▸ **Material provided**:
══════

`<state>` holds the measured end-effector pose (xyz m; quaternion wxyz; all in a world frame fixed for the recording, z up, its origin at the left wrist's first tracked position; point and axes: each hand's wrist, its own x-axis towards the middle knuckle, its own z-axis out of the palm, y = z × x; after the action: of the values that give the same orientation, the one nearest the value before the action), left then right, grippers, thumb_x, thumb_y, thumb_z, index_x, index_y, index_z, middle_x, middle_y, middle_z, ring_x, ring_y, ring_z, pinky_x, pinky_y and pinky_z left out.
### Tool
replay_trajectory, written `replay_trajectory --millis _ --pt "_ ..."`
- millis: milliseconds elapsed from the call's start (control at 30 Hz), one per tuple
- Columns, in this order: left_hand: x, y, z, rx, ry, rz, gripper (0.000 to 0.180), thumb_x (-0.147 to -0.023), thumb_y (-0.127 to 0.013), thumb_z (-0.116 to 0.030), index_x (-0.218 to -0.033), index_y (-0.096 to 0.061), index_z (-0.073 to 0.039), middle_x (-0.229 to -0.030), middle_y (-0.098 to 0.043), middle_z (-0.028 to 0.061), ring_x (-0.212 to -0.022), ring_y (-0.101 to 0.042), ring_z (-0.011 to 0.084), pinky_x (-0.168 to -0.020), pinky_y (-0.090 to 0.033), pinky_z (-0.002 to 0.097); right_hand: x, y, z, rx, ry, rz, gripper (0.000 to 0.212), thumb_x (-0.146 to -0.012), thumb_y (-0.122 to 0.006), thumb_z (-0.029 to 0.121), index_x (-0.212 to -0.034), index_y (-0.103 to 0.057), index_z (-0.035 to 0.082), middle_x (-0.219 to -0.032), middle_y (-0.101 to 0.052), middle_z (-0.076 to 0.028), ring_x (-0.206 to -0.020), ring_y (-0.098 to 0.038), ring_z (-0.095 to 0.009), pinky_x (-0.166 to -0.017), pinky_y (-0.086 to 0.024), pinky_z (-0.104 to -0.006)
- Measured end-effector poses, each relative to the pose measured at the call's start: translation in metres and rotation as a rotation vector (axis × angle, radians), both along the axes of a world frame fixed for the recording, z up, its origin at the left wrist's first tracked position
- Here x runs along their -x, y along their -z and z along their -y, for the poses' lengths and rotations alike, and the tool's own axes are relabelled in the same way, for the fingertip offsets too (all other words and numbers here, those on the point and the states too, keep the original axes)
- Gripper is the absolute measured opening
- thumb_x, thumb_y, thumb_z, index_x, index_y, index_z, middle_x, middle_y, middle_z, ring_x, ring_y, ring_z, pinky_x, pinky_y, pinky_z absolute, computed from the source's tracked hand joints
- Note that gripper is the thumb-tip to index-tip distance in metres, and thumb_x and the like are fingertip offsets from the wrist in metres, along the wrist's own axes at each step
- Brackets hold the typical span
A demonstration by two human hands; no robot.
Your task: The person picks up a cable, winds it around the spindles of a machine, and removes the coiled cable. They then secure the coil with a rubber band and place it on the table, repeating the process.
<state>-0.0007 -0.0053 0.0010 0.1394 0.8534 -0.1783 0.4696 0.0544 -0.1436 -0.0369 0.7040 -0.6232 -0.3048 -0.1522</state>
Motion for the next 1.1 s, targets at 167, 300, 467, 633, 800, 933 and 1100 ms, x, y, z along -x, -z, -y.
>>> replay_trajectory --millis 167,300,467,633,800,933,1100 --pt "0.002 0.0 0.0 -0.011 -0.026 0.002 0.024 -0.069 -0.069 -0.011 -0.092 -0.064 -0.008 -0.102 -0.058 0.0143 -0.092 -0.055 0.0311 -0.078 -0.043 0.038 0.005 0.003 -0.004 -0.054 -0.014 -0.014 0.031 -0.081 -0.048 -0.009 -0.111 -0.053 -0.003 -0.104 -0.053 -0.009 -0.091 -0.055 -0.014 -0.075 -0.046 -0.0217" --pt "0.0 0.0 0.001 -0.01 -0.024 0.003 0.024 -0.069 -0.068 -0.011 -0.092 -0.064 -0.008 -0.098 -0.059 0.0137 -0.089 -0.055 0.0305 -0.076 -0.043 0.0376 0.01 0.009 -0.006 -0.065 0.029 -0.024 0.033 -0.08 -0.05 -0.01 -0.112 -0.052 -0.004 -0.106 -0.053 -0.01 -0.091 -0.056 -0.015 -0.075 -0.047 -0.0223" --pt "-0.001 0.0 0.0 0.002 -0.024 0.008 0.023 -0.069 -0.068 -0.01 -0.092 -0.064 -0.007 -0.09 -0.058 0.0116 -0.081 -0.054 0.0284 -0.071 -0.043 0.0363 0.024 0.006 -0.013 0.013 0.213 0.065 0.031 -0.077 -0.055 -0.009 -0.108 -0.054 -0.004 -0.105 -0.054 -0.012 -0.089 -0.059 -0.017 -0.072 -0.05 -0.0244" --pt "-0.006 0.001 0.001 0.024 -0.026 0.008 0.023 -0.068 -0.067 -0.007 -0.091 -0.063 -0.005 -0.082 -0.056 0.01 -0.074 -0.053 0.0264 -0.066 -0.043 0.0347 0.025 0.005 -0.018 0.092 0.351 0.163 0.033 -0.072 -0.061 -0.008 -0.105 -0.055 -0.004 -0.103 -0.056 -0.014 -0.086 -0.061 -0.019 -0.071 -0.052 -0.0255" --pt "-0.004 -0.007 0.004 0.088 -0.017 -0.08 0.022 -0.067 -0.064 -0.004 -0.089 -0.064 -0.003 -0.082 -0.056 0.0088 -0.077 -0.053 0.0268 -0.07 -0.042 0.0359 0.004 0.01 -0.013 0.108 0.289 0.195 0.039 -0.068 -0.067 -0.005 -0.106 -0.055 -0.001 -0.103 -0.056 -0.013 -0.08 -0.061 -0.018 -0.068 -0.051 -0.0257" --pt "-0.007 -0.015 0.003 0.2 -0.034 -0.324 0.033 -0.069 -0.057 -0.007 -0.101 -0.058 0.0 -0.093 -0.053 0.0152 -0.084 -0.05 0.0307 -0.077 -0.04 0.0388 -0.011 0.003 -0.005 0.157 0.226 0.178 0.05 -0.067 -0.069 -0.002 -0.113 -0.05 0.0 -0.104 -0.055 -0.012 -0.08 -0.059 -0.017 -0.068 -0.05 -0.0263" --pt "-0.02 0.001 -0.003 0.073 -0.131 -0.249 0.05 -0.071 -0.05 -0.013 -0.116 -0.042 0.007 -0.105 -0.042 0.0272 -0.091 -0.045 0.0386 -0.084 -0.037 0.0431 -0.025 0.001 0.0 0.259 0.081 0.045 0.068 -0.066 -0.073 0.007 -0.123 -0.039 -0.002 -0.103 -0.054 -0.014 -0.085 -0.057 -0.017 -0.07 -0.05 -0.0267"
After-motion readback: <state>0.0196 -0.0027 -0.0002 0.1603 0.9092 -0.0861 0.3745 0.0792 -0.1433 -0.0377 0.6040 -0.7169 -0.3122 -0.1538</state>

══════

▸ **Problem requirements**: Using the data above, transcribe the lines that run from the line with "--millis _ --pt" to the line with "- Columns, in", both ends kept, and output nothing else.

▸ **Written response**:
replay_trajectory, written `replay_trajectory --millis _ --pt "_ ..."`
- millis: milliseconds elapsed from the call's start (control at 30 Hz), one per tuple
- Columns, in this order: left_hand: x, y, z, rx, ry, rz, gripper (0.000 to 0.180), thumb_x (-0.147 to -0.023), thumb_y (-0.127 to 0.013), thumb_z (-0.116 to 0.030), index_x (-0.218 to -0.033), index_y (-0.096 to 0.061), index_z (-0.073 to 0.039), middle_x (-0.229 to -0.030), middle_y (-0.098 to 0.043), middle_z (-0.028 to 0.061), ring_x (-0.212 to -0.022), ring_y (-0.101 to 0.042), ring_z (-0.011 to 0.084), pinky_x (-0.168 to -0.020), pinky_y (-0.090 to 0.033), pinky_z (-0.002 to 0.097); right_hand: x, y, z, rx, ry, rz, gripper (0.000 to 0.212), thumb_x (-0.146 to -0.012), thumb_y (-0.122 to 0.006), thumb_z (-0.029 to 0.121), index_x (-0.212 to -0.034), index_y (-0.103 to 0.057), index_z (-0.035 to 0.082), middle_x (-0.219 to -0.032), middle_y (-0.101 to 0.052), middle_z (-0.076 to 0.028), ring_x (-0.206 to -0.020), ring_y (-0.098 to 0.038), ring_z (-0.095 to 0.009), pinky_x (-0.166 to -0.017), pinky_y (-0.086 to 0.024), pinky_z (-0.104 to -0.006)

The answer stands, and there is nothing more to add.